L’esercito israeliano colpisce Beirut. Iran: “Aggressione”
Israele riaccende anche il fronte nord. Mentre continua la guerra a Gaza, e dopo 6 mesi di un fragile cessate il fuoco con il Libano – sebbene più volte violato -, le forze israeliane hanno compiuto giovedì sera attacchi aerei sulla periferia sud di Beirut, affermando di aver preso di mira – dopo un ordine di sgombero alla popolazione – “strutture sotterranee per la produzione di migliaia di droni” di Hezbollah, finanziate dai “terroristi iraniani”.

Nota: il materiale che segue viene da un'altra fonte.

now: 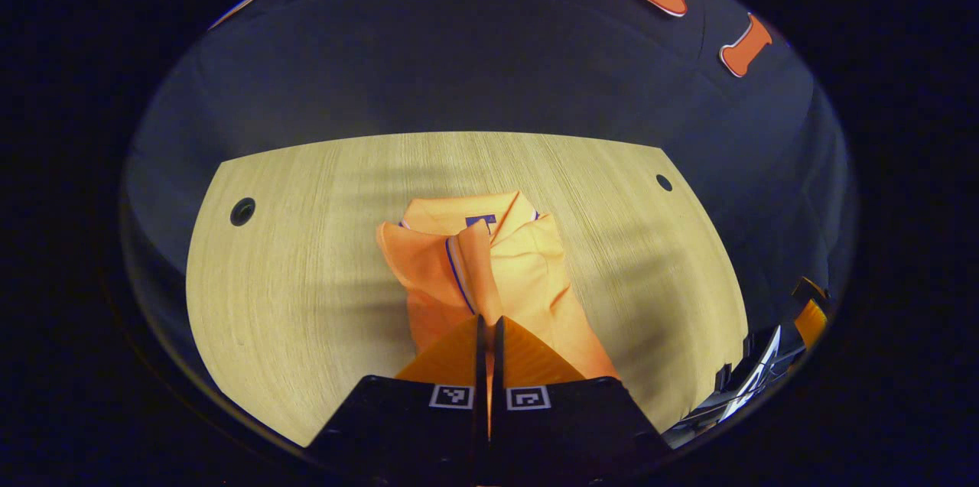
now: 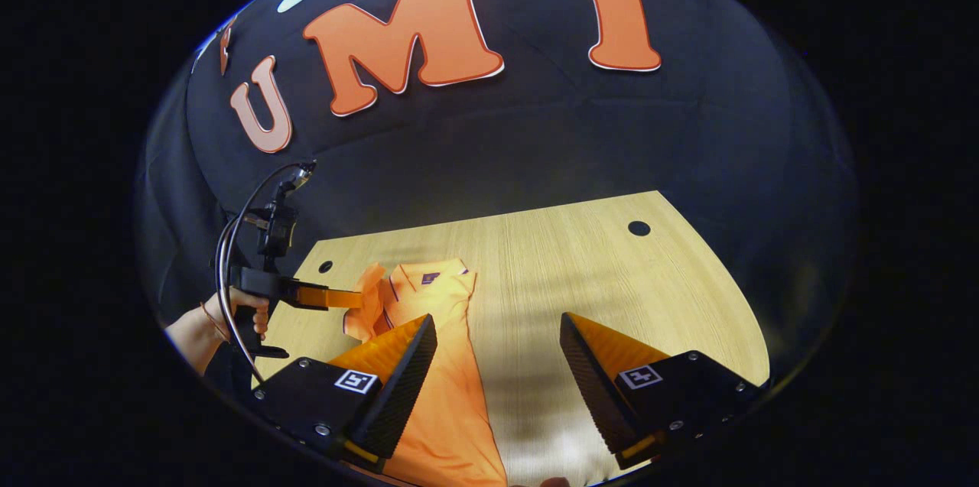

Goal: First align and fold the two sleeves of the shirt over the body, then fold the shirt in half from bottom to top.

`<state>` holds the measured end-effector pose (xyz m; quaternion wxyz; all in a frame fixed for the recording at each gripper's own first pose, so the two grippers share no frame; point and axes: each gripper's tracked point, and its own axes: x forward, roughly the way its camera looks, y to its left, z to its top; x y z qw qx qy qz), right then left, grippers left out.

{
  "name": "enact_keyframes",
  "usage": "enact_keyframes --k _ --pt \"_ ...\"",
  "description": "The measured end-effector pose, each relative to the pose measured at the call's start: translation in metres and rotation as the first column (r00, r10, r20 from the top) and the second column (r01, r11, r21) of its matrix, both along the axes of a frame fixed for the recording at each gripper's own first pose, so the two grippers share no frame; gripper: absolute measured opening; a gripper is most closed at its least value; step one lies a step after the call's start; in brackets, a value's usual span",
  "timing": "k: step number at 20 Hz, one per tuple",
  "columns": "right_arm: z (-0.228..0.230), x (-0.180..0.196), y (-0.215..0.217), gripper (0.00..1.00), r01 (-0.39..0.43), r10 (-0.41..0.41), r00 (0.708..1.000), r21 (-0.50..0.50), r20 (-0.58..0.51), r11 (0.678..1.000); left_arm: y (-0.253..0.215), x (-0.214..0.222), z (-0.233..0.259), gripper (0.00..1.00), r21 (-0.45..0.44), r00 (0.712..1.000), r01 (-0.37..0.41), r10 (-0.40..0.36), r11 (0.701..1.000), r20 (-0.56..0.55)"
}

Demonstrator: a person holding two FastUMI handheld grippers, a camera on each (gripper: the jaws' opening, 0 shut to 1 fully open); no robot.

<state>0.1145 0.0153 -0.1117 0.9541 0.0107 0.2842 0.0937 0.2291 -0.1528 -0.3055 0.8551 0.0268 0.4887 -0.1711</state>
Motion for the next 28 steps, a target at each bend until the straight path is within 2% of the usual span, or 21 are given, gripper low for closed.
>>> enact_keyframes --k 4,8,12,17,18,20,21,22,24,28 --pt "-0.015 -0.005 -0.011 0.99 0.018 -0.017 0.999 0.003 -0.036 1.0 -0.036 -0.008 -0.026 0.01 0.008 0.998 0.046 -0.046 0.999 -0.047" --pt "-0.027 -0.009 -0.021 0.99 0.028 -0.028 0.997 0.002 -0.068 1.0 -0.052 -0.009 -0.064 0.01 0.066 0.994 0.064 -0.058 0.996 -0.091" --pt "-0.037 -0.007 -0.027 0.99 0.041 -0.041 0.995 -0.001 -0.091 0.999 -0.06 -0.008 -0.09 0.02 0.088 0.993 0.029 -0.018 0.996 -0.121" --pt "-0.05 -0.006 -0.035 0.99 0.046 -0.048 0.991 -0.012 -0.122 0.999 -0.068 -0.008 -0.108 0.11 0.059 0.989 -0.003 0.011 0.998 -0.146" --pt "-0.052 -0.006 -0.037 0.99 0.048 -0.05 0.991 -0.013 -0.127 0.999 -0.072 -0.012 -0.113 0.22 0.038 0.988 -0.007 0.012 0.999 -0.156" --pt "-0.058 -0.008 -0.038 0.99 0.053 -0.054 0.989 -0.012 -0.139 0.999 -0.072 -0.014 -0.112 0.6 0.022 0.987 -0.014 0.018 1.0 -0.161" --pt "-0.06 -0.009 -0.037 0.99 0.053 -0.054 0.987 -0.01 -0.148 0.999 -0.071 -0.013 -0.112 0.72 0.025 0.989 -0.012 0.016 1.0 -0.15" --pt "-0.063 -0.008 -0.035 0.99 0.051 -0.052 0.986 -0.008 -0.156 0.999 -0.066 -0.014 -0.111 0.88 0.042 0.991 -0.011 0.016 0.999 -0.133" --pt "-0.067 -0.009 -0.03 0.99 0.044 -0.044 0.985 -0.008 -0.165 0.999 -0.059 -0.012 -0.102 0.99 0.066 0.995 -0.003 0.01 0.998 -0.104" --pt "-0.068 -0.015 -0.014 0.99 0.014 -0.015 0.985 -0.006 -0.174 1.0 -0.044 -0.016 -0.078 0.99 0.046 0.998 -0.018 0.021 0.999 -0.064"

L’Iran, sostenitore dei miliziani sciiti libanesi, ha subito condannato i raid notturni, avvenuti alla vigilia della festa dell’Eid Al Adha, una delle più importanti dell’Islam, definendoli “un palese atto di aggressione contro l’integrità territoriale e la sovranità del Libano”. Condanne sono arrivate anche dalle autorità libanesi: il presidente Joseph Aoun ha denunciato una “flagrante violazione” dell’accordo di novembre sul cessate il fuoco, mentre l’esercito minaccia di sospendere la cooperazione con il comitato internazionale che monitora la tregua, composto da Onu, Usa e Francia, accusando l’Idf di avergli impedito di ispezionare un sito sospetto, come riferito da un responsabile militare all’Afp. Israele tuttavia insiste: il ministro della Difesa, Israel Katz, ha affermato che l’Idf continuerà a colpire Beirut se il Libano non disarmerà Hezbollah. “Non ci sarà calma a Beirut, né ordine o stabilità in Libano senza sicurezza per lo Stato di Israele. Gli accordi devono essere rispettati e, se non farete ciò che è necessario, continueremo ad agire, e con grande forza”, ha detto Katz. Lo Stato ebraico avrebbe invece assicurato alla Casa Bianca che non avrebbe attaccato gli impianti nucleari iraniani finché proseguiranno i negoziati tra Washington e Teheran, secondo quanto riferito da fonti israeliane ad Axios. Nelle ultime settimane Donald Trump aveva infatti messo in guardia Benyamin Netanyahu dal lanciare un attacco all’Iran a colloqui ancora in corso, pur affermando che “potrebbe cambiare idea” se dovesse capire che la trattativa non porterà da nessuna parte. E proprio per aumentare la pressione, gli Stati Uniti hanno imposto nuove sanzioni a 10 individui e 27 entità iraniani, tra cui almeno due società legate alla compagnia petrolifera nazionale.
Nella Striscia intanto, Hamas denuncia almeno 38 morti nelle ultime ore negli attacchi aerei o per colpi d’arma d fuoco sparati dall’esercito israeliano, mentre Israele piange la morte di 4 soldati nell’esplosione di un ordigno-trappola in un edificio di Khan Yunis. I pochi aiuti che raggiungono la popolazione vengono distribuiti a singhiozzo: dopo oltre un giorno di pausa per migliorare le condizioni di sicurezza, la Gaza Humanitarian Foundation ha riaperto e subito richiuso due dei suoi centri di distribuzione di Rafah a causa di “un affollamento eccessivo che ha reso pericoloso procedere”. Non prima però di aver consegnato 8.160 scatole di cibo, facendo salire a quasi 9 milioni i pasti distribuiti dall’inizio delle operazioni il 26 maggio scorso. Tuttavia, l’ong sostenuta da Israele e Usa, l’unica autorizzata a operare a Gaza, viene contestata dall’Onu sia per le modalità di distribuzione sia per il tipo di aiuti, derrate di alimenti secchi che devono essere cucinati con mezzi di fortuna per lo più inesistenti.